Interprétation : Robert Bouvier.
Scénographie : Yves Collet en collaboration avec Michel Bruguière.
Création lumières :  Ludovic Buter.
Son : Christoph Bollmann
Durée : 1h25


Spectacle créé en mars 1994 au théâtre de Saint-Gervais à Genève, joué en tournée depuis sa création, repris du 30 mai au 15 juillet 2018 au Théâtre de poche-Montparnasse.

Représentation donnée le samedi 28 juillet au Jardin des Enfeus.


NB. Le texte du spectacle, accompagné d’un dossier comprenant diverses contributions – dont un entretien avec Robert Bouvier et une présentation écrite par Adel Hakim lors de la création de la pièce en 1994, «Comment François d’Assise apprivoise la mort», a été publié dans le n° 1443 de L’Avant-scène théâtre (1er juin 2018, 14 €). Il existe également une captation du spectacle sur DVD, dans la collection «Le meilleur du théâtre» de la Copat (30 €). L’un et l’autre étaient vendus sur place, à la fin de la représentation.

À PLAMON…

La poésie, qui met à vif le sens, est en outre éminemment incitative: plus que tout autre forme d‘écriture elle invite à poétiser à son tour et l’on put juger de son pouvoir germinatif lors de la réunion matinale consécutive à la représentation. Le premier spectateur à qui l’on donna la parole intervint sous la forme d’une «épître à François» qu’il avait eu souci de coucher par écrit pour éviter les inévitables approximations et déperditions inhérentes à l’oralité – un superbe texte faisant état d’un rêve, qui miroitait à merveille, fond et forme, avec ce que l’on avait vu la veille au soir, un texte aux accents si pénétrants que le comédien demanda à son auteur de bien vouloir le lui envoyer pour qu’il puisse à loisir le relire. Pur effet de la poésie, ou…?

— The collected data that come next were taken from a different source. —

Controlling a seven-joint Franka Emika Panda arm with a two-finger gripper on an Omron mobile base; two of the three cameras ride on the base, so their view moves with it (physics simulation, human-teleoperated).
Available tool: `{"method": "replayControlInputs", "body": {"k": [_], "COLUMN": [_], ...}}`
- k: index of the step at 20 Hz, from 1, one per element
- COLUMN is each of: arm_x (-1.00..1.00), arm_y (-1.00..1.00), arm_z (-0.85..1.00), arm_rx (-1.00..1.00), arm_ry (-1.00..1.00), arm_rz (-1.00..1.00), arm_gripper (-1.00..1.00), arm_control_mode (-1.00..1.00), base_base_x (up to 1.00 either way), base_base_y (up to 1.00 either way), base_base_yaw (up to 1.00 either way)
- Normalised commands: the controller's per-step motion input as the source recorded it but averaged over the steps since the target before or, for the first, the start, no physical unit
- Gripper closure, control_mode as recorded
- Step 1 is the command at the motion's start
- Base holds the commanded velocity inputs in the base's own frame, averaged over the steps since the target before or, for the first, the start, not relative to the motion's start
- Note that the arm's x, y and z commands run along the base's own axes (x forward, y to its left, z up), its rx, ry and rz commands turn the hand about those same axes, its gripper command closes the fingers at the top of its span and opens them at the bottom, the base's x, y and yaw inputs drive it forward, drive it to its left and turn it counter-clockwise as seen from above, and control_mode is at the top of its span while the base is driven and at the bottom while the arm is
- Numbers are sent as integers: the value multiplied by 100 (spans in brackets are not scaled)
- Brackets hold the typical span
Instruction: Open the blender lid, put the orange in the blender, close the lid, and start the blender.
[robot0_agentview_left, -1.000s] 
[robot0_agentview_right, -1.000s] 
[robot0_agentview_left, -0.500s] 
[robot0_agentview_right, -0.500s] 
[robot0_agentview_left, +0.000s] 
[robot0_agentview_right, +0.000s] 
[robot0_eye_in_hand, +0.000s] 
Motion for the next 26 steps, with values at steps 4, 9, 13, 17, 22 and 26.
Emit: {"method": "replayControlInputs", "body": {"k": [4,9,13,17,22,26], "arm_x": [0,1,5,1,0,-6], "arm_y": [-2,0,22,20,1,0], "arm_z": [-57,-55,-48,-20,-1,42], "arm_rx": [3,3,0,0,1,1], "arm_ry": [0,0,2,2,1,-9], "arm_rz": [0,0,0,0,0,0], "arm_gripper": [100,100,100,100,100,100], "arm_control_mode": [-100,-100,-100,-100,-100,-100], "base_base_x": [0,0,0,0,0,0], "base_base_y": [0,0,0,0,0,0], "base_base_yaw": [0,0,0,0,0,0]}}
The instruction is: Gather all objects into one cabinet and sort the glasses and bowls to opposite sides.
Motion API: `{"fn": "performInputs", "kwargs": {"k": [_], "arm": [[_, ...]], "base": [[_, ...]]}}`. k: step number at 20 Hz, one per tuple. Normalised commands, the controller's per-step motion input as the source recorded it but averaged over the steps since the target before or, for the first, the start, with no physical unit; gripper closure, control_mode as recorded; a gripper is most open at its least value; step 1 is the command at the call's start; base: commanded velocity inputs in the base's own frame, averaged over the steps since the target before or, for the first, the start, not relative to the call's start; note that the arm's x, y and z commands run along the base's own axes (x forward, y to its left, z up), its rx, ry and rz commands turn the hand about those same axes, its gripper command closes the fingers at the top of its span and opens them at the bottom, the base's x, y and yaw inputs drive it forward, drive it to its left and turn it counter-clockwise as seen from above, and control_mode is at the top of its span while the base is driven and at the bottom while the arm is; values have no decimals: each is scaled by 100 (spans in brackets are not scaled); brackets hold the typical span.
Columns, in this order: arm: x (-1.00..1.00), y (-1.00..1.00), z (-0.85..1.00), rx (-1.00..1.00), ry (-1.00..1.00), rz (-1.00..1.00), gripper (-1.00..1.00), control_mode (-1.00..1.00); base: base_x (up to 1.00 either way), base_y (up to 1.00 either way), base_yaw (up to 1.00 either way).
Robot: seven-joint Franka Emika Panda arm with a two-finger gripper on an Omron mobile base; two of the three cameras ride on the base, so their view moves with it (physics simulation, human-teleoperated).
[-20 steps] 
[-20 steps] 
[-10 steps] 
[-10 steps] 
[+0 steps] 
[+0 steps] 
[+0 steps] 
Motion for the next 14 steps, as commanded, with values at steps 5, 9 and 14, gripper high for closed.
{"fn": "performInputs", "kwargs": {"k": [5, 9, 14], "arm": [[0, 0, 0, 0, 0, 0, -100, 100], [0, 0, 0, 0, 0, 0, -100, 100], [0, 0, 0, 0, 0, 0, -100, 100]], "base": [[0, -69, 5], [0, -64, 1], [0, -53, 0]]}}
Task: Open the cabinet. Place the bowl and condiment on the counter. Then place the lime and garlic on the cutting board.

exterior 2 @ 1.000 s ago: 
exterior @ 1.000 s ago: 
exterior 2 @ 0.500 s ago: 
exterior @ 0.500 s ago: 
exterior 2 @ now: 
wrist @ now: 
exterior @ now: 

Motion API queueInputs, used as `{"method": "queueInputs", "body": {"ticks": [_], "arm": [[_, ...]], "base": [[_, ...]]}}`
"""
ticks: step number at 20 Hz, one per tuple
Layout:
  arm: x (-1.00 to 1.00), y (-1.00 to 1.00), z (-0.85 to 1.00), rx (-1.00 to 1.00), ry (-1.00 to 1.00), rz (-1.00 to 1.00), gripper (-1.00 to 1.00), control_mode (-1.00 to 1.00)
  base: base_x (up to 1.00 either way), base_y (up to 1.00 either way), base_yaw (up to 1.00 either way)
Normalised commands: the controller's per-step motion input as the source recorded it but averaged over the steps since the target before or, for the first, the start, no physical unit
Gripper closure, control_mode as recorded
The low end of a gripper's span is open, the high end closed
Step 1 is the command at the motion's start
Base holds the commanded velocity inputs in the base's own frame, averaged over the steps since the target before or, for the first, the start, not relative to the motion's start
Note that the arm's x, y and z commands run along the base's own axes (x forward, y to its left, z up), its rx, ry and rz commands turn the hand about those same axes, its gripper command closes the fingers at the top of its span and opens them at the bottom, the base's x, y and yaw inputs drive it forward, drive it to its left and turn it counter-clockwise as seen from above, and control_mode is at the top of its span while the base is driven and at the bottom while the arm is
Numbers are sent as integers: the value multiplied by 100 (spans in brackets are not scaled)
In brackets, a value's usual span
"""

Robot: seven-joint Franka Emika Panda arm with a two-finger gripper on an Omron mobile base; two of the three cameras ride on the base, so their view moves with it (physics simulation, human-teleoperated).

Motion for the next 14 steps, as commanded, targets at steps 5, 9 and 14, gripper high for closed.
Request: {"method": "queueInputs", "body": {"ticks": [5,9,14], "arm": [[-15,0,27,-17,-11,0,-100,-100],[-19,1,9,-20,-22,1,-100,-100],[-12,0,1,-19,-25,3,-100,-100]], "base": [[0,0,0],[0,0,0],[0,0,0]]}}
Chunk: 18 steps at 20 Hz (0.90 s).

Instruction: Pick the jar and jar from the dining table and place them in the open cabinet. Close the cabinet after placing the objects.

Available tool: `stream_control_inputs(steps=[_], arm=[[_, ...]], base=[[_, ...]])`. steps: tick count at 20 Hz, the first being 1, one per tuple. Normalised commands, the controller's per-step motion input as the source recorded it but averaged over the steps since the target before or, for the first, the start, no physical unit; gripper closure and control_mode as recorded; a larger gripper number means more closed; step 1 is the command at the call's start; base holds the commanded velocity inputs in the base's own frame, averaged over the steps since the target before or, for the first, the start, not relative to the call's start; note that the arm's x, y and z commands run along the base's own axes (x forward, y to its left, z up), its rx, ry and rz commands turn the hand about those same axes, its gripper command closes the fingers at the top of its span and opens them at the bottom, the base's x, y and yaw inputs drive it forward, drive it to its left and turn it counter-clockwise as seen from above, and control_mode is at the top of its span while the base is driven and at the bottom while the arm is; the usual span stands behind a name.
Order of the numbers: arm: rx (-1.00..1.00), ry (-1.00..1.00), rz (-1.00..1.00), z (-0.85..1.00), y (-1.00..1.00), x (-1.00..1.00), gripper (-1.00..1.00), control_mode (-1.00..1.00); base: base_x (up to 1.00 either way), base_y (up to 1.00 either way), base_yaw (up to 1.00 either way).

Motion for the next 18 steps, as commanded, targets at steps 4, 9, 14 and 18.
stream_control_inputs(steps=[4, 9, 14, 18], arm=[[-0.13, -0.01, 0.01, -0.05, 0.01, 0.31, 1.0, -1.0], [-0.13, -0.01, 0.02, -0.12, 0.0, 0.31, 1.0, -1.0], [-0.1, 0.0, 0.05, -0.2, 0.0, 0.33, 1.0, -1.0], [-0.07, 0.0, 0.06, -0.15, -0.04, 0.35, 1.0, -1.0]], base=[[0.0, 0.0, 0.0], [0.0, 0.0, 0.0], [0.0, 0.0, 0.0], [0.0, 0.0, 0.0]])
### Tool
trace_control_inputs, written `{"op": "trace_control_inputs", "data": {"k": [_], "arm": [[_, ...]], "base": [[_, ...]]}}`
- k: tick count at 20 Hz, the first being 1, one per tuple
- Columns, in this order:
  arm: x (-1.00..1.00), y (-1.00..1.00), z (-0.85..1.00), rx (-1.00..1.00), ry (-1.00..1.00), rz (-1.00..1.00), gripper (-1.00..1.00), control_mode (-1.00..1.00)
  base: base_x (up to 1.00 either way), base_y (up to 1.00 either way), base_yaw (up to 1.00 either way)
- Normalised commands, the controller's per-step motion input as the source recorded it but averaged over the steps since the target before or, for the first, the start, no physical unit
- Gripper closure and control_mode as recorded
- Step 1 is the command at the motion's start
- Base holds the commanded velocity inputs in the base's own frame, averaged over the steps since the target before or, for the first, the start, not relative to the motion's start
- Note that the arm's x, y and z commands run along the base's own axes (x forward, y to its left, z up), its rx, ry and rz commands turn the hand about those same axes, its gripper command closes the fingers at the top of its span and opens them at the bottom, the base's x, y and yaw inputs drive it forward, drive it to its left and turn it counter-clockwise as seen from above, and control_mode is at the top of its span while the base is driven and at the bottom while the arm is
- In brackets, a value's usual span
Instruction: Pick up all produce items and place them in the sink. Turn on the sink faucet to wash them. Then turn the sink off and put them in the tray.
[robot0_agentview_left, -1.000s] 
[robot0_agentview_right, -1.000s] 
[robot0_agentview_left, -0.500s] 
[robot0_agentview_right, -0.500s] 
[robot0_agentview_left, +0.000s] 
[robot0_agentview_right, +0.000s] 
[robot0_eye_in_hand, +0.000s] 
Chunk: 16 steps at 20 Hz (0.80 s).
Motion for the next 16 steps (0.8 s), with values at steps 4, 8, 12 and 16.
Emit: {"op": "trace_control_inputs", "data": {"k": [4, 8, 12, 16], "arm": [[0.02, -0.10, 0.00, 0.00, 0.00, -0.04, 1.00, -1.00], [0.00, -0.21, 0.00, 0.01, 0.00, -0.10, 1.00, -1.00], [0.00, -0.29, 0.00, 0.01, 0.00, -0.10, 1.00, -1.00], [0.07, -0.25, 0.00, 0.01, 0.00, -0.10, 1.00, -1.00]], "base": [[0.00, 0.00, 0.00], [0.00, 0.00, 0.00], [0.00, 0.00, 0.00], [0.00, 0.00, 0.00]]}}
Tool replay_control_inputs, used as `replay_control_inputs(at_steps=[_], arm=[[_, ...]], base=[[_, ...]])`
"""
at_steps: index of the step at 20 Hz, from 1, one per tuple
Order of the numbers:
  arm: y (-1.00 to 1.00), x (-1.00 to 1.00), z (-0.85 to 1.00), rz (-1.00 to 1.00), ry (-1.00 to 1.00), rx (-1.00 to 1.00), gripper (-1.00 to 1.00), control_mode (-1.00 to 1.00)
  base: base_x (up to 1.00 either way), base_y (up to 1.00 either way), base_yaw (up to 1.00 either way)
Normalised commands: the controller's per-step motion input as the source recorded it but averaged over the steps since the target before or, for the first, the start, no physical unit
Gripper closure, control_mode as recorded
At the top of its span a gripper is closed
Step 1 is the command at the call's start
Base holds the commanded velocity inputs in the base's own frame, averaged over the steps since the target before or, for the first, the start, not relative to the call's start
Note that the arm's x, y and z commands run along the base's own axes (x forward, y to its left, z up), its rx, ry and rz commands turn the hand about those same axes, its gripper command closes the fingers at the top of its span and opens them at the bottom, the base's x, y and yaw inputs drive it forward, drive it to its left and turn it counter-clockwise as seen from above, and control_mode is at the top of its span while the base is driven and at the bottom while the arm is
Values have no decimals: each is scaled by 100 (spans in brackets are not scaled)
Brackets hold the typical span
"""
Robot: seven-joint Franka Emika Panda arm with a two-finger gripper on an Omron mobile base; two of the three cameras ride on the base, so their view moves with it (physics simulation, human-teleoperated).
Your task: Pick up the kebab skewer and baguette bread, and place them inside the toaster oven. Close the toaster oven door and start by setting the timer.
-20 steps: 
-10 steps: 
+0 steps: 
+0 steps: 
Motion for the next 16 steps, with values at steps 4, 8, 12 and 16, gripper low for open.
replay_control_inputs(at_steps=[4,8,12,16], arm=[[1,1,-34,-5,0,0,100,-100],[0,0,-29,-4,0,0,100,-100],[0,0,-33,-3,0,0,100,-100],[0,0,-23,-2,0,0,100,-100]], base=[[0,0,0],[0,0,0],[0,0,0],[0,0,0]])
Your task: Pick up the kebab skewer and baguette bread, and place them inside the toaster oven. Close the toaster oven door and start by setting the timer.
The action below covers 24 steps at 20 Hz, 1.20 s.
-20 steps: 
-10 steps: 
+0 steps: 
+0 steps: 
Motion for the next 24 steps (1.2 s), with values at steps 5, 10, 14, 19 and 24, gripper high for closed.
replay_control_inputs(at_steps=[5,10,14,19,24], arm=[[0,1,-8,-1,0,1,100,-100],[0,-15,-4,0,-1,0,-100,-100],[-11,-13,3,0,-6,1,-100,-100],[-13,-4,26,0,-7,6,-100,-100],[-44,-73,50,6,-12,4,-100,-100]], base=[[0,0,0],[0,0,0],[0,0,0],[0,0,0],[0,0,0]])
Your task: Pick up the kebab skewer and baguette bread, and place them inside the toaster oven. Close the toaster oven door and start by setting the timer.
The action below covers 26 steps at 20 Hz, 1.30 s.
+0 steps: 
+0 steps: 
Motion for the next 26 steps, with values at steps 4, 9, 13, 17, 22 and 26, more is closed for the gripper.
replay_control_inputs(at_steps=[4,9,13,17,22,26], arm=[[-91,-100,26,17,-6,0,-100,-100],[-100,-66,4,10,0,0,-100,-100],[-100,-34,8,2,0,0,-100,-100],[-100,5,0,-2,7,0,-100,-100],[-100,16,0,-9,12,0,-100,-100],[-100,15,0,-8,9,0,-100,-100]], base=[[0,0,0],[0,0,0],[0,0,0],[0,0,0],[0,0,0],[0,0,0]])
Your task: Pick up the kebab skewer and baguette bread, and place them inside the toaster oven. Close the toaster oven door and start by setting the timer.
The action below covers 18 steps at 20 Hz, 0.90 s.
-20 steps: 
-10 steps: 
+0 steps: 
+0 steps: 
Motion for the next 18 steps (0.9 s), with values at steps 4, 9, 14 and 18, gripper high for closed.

Le texte qu’interprète Robert Bouvier représente environ un dixième du roman de Joseph Delteil; il est le fruit d’une première adaptation de son cru, qui a essentiellement consisté en larges coupes puis en une réécriture à la première personne d’un récit rédigé à la troisième, et de l’infléchissement qu’a apporté Adel Hakim lorsqu’il eut accepté de se charger de la mise en scène – il a notamment modifié quelques passages retenus, en a éliminé certains, ajouté d’autres, et a réintroduit par endroits la troisième personne. Le comédien est ainsi amené à glisser continuellement de l’incarnation de François à celle d’un récitant anonyme et à cet égard, Robert Bouvier a été remarquable, jouant avec une habileté consommée de cette oscillation permanente entre les deux postures.

Le comédien précisa qu’il avait 33 ans quand il a créé le spectacle. Un signe, assurément!